At 192 pages, True Story is just right for middle readers – not too long and not too short – and the best part? Each of the fifteen chapters starts with a “handwritten” diary entry straight from EJ herself, decorated with her doodles. While the entire story is told from her viewpoint, these diary pages give just a tad more insight into her personality – and motivations – plus, they’re incredibly visually appealing, which makes them a fantastic draw into the chapter following. (There’s actually sixteen diary sections – a final one closes the book.)
One of our favorite parts of the story was chapter about the Payne-fully Spectacular Circus. EJ and her friends are participating in a school food drive. In the most innovative food-drive tactic I’ve ever encountered, they devise a plan to perform a miniature circus at each of the fifteen homes in their neighborhood. Each of the kids – and the dog – have their own part to play. At the end of each performance, the kids then ask “if you liked our circus, would you please donate food to help us fill our wagon for the school food drive?”

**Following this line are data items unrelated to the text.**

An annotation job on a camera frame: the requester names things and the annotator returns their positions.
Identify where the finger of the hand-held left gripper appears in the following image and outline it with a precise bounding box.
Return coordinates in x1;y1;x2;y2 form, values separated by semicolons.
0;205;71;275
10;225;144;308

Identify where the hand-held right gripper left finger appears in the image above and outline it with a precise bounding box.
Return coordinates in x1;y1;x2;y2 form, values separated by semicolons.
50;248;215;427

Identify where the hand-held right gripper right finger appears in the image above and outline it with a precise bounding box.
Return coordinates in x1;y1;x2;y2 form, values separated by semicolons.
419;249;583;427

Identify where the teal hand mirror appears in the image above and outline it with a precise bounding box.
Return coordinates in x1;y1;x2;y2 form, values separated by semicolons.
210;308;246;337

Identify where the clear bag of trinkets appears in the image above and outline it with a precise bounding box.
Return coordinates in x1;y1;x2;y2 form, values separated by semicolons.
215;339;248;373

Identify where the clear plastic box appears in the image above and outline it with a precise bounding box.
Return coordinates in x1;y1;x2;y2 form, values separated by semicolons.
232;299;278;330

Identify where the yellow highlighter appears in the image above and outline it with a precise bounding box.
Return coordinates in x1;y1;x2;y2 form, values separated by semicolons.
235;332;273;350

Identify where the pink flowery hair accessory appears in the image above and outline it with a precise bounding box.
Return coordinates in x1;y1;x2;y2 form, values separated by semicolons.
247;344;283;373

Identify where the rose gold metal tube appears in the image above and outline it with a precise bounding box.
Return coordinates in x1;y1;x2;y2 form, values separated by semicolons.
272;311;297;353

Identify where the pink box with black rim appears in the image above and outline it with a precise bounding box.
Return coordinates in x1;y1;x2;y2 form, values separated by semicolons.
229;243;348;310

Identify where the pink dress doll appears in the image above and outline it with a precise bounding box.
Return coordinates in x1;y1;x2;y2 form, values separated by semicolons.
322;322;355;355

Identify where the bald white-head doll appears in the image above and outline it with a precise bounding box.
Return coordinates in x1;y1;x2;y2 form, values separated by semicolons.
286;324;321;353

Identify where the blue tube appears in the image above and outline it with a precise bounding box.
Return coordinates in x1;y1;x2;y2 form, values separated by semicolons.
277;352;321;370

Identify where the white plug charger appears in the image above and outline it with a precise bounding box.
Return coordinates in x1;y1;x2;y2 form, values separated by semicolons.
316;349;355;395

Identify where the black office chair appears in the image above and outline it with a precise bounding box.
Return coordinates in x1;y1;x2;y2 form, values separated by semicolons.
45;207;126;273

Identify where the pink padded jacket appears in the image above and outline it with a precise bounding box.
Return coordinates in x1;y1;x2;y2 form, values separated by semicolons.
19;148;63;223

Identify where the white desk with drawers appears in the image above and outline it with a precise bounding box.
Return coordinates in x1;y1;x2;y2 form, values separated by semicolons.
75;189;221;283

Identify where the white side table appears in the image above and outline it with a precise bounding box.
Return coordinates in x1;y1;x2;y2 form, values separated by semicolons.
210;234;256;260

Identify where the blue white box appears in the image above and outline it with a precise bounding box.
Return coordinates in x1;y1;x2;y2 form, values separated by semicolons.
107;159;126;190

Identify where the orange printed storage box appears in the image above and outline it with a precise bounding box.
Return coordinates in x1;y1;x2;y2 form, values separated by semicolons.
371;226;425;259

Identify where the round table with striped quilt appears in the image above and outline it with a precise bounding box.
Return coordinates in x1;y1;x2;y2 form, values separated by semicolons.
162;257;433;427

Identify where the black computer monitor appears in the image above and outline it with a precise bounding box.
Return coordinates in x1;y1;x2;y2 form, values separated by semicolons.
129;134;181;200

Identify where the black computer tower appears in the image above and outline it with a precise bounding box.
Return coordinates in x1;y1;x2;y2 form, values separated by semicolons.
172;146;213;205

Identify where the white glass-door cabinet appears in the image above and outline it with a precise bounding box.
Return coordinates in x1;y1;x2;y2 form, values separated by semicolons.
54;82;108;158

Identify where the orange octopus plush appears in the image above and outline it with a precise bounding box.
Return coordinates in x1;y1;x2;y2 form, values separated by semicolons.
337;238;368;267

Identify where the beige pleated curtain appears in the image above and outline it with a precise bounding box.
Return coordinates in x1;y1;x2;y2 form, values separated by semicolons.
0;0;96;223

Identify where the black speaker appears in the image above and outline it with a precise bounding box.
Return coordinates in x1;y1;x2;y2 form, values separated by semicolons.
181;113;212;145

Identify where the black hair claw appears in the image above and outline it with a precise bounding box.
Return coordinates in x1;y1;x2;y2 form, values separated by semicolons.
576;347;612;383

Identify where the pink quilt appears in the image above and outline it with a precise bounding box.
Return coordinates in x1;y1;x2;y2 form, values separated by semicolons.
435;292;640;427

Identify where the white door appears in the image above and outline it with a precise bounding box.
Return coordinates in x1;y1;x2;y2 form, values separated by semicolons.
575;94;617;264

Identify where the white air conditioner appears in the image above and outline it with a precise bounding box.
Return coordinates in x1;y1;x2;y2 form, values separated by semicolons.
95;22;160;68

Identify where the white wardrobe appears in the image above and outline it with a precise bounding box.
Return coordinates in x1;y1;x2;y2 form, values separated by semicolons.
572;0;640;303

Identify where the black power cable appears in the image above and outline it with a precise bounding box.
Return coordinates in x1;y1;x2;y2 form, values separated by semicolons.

Needless to say, the experience is a rousing success, having filled their wagon not once, but four times over. It surprised us to find such an awesome suggestion for a unique approach to a food drive that could easily be replicated by most elementary-aged kids, hidden deep inside a fiction book. We promptly decided that EJ isn’t the only one with quite the active imagination – author Annie Tipton has a fair share herself.
EJ and her family are Christians, but I’d have to say, this isn’t a typical portrayal of Christian characters. They’re not shallow, cardboard, perfect people by any means… instead, they and their community are just like the people you probably know – and sometimes put up with – in your everyday lives. In the very first chapter, EJ’s mom encounters a familiar ‘type’ that we all know – and try to avoid! The lifestyle and intentions Christians should aim for are highlighted and discussed – often in the context of EJ’s own behavior – but occasionally as EJ comments on the actions of those she encounters. If you have kids like mine – who will recognize – and sometimes call others to account for – inappropriate behavior, these bits are a great opener for discussing both good and bad ways that challenges like this can be handled.
Miss Emma Jean Payne and her family come alive on the page, and could easily be people that we know. It’s always a good feeling to find an enchanting new series that you can recommend to both your less – and more – conservative friends, and with the abundant energy that EJ brings to the table, I could see this series having a nice, long run… and hope it does.
Diary of a Real Payne: True Story is $5.99 for a kid-friendly paperback book. Look for second tale of EJ Payne’s travails in book 2, Church Camp Chaos, available March 2014!